# Sunday's Show and Tell. .9/20/15



## jd56 (Sep 20, 2015)

Another week has been and gone. Pulling out the long pants and long sleeve shirts already...daggum it!
Bikes left out in the elements this time of year are covered in dew which means we have to cover them to avoid exposure....daggum it!

Thanks for letting me vent!

So let's see what classics you have found from this past week.  
Whether it be bike related or not. 
Please include pictures as we do love pictures! 

Delivered a bike from Va. to the  Delaware shore yesterday. He was pleased which, is always a great feeling.





Had the rest of the day to go bike hunting. ( The wife went sailing, so I was own my own....ahhhh!...not that I don't enjoy the wife's company but, all the inhibitions go out the window when I can go picking alone)
Stopped at few places that I found on CL (one being a link a member sent me knowing I was in the area) and picked these three up on the way back to the Maryland Eastern Shore.

50s AMF Flash badged Schwinn and this 24" mid 50s Higgins (was a package deal so I had to take both)




Then the link sent to me put me on this 56 Murray...I know, it's ugly as all get out but, it has a tank and I'm a sucker for tank bikes. Will be a nice revival on this one.







Around the corner from the in-laws was this 30s crab picking warehouse so I took a pic with the haul.




It's all about the Rescue / Revival and of course the Tanklights!!

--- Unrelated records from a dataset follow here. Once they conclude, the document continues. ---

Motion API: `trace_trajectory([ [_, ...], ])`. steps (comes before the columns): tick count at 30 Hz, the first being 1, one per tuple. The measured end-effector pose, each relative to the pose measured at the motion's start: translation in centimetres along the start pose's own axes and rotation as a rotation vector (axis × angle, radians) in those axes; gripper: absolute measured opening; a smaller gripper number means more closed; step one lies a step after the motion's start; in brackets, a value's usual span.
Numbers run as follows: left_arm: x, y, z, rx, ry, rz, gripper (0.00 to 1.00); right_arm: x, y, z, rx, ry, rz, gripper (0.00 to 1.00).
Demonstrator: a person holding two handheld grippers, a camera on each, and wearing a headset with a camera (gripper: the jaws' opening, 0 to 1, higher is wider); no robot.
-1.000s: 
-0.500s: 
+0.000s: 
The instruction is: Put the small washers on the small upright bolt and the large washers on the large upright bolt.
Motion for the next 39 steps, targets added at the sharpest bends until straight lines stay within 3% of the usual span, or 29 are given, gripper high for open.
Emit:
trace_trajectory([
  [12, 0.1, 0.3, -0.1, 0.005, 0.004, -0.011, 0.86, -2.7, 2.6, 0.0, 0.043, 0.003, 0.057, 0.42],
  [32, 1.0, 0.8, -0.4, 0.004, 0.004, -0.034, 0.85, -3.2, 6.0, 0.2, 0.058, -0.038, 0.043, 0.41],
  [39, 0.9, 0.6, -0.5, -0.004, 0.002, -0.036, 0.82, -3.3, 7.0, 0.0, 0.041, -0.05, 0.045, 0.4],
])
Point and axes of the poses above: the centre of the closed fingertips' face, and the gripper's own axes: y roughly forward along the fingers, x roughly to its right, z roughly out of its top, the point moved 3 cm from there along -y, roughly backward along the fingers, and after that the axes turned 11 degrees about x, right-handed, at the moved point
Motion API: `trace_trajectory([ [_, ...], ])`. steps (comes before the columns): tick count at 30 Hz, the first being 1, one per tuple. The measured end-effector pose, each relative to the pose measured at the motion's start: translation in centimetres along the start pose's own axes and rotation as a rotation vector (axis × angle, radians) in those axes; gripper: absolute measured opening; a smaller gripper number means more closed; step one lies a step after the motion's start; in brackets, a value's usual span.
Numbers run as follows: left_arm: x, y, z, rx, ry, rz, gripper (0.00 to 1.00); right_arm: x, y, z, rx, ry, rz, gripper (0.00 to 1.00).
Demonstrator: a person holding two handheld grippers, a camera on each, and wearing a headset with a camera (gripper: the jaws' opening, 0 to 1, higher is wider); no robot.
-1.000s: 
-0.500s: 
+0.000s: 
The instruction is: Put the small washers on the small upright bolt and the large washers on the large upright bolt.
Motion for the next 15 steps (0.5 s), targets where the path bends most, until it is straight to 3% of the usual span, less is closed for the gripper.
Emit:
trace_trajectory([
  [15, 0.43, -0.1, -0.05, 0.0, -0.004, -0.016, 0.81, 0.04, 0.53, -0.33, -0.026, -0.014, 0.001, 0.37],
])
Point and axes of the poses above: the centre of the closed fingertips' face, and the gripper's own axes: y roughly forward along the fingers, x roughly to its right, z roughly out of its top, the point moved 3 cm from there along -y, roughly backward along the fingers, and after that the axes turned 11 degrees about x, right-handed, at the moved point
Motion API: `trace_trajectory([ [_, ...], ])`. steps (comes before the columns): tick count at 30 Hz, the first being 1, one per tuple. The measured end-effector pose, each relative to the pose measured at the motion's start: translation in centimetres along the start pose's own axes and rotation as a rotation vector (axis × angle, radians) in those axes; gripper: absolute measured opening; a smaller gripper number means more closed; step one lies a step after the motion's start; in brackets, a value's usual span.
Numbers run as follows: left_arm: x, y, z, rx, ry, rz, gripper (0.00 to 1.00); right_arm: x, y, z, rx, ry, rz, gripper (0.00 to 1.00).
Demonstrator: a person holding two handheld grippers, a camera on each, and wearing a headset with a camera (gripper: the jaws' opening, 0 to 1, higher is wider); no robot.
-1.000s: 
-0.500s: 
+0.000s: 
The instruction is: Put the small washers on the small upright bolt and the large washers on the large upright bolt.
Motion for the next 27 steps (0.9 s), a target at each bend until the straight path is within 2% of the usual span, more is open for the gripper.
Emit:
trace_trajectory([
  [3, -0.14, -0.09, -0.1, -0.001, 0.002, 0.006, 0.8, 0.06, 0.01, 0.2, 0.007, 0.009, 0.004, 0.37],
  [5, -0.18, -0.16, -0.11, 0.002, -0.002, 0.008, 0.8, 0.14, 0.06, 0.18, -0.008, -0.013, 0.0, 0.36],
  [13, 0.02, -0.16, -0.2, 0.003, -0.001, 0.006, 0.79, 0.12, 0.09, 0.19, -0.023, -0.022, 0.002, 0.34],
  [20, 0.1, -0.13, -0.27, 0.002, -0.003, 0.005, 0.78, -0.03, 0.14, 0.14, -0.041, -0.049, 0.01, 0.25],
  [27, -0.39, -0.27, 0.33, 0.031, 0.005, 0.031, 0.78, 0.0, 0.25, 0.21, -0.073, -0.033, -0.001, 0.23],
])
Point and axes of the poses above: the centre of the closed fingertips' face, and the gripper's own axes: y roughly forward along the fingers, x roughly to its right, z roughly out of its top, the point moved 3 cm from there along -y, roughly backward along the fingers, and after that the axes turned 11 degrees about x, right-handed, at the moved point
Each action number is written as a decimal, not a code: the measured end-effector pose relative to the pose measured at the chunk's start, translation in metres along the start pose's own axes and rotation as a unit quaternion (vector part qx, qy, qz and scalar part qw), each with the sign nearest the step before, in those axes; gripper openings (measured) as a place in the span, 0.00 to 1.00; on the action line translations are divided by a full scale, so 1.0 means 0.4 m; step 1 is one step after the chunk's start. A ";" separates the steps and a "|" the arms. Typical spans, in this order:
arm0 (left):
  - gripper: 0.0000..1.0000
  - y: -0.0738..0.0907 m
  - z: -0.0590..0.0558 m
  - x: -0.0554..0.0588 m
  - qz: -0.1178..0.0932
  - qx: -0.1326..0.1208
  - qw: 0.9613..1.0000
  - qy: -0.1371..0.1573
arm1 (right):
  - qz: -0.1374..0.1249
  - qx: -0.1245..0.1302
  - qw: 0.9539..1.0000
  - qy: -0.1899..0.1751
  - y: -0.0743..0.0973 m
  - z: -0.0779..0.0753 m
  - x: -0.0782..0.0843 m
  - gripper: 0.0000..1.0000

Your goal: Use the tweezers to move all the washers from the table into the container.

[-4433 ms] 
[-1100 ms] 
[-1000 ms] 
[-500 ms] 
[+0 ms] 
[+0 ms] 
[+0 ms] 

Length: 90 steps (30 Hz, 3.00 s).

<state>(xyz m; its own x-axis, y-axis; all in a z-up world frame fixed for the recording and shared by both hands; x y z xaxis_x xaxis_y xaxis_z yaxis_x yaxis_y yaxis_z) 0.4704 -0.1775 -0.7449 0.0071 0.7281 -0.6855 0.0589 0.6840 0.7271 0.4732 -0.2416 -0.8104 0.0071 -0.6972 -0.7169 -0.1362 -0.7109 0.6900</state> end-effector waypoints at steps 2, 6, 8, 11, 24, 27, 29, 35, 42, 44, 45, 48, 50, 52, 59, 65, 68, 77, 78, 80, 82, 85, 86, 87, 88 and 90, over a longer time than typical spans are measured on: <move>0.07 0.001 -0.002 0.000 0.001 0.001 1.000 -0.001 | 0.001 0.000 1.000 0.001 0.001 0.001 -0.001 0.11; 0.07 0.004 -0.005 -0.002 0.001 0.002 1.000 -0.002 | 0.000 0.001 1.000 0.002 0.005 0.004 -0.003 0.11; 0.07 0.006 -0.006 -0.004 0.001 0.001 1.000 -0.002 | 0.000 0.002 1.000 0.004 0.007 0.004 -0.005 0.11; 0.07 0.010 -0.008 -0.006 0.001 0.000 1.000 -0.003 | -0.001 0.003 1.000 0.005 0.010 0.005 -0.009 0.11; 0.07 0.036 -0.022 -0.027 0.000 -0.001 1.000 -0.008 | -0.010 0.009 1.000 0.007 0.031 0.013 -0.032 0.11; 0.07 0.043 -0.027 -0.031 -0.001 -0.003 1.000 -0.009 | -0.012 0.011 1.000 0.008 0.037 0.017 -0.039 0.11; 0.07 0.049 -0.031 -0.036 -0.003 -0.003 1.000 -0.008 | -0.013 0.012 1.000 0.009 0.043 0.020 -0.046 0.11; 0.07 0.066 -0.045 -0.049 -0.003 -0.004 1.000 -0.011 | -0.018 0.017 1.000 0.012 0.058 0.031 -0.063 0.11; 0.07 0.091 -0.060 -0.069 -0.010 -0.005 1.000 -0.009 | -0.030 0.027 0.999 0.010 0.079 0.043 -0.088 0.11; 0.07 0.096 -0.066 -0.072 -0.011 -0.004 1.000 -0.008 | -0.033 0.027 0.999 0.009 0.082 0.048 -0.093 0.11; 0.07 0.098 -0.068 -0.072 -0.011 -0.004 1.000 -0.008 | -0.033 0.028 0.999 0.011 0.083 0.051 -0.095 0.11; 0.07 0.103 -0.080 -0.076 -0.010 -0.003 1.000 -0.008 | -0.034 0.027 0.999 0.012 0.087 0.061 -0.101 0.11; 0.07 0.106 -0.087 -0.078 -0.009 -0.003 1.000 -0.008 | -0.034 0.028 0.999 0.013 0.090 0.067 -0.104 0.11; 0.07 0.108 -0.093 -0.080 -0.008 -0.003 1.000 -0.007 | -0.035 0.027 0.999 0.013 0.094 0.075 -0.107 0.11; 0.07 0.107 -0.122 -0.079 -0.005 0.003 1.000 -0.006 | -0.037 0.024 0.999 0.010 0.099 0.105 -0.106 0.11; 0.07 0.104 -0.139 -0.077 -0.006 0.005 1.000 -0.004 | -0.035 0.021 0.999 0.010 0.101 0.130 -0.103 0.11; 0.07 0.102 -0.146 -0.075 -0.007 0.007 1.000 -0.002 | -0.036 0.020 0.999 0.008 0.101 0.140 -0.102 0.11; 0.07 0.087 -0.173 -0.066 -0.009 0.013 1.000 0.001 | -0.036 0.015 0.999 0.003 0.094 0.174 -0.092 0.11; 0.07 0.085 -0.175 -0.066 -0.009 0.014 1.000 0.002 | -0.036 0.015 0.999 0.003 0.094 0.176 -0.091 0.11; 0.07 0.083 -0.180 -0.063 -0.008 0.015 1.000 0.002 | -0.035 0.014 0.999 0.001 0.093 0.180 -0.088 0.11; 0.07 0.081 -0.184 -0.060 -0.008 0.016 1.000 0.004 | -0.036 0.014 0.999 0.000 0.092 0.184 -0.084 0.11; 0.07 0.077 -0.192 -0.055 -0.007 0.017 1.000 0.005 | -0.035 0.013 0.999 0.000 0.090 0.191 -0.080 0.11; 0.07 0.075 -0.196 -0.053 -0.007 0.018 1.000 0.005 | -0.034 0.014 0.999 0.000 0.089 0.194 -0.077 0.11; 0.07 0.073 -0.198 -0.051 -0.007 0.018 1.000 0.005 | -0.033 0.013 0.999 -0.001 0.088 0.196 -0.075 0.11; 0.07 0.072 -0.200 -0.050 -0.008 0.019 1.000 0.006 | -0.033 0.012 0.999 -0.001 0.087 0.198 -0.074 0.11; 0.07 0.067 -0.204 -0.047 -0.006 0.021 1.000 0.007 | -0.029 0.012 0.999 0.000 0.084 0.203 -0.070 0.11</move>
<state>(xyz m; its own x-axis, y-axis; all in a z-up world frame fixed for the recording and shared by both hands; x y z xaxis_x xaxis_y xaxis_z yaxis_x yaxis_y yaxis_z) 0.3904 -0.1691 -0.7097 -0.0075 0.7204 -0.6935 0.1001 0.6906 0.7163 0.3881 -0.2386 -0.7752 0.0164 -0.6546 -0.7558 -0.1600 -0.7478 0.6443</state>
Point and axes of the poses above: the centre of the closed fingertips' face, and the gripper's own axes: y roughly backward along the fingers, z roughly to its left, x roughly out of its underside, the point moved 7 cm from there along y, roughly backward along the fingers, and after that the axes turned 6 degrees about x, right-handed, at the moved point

How did I run out of room so fast?

my FB page
https://m.facebook.com/antiquebikerescue


----------



## petritl (Sep 20, 2015)

I received a bunch of parts for a project from Cabe members and a vending trike from a friend.


----------



## Greg M (Sep 20, 2015)

Love the vending trike.
I found this Eveready walleye flashlight on Friday


----------



## Blackout (Sep 20, 2015)

bought the elgin and sears off same person on local craigslist ad not sure what to do with them yet wrong bars/stem on elgin but both really clean, may just get some correct bars/stem on the elgin for the other half to ride, the little Schwinn saved from a scrapers truck this one I know needs a new home.


----------



## THEGOLDENGREEK (Sep 20, 2015)

This week was a good one. I found a Elgin which someone spray painted the handle bars, rims and crank after some cleaning Wallah chrome! Plus came across a women's Shelby complete and a Iver Johnson.


----------



## rustystone2112 (Sep 20, 2015)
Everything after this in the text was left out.